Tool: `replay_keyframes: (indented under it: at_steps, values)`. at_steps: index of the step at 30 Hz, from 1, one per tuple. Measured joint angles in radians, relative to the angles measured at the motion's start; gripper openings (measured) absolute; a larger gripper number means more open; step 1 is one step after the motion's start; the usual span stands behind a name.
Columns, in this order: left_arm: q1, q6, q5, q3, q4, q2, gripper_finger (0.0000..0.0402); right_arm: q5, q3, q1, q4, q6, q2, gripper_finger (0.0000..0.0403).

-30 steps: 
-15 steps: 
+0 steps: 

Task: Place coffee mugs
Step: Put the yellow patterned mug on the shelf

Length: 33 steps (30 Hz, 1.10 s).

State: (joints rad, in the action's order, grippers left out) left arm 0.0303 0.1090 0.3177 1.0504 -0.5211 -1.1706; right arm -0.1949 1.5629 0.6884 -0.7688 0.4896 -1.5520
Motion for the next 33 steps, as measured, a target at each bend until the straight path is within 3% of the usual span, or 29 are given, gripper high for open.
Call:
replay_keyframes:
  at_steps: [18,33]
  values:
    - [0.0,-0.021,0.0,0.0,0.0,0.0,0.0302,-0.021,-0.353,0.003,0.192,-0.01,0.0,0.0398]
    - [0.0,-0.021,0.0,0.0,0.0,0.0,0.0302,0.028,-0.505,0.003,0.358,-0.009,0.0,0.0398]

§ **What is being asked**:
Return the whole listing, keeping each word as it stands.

§ **Exercise result**:
Tool: `replay_keyframes: (indented under it: at_steps, values)`. at_steps: index of the step at 30 Hz, from 1, one per tuple. Measured joint angles in radians, relative to the angles measured at the motion's start; gripper openings (measured) absolute; a larger gripper number means more open; step 1 is one step after the motion's start; the usual span stands behind a name.
Columns, in this order: left_arm: q1, q6, q5, q3, q4, q2, gripper_finger (0.0000..0.0402); right_arm: q5, q3, q1, q4, q6, q2, gripper_finger (0.0000..0.0403).

-30 steps: 
-15 steps: 
+0 steps: 

Task: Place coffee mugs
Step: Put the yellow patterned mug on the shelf

Length: 33 steps (30 Hz, 1.10 s).

State: (joints rad, in the action's order, grippers left out) left arm 0.0303 0.1090 0.3177 1.0504 -0.5211 -1.1706; right arm -0.1949 1.5629 0.6884 -0.7688 0.4896 -1.5520
Motion for the next 33 steps, as measured, a target at each bend until the straight path is within 3% of the usual span, or 29 are given, gripper high for open.
Call:
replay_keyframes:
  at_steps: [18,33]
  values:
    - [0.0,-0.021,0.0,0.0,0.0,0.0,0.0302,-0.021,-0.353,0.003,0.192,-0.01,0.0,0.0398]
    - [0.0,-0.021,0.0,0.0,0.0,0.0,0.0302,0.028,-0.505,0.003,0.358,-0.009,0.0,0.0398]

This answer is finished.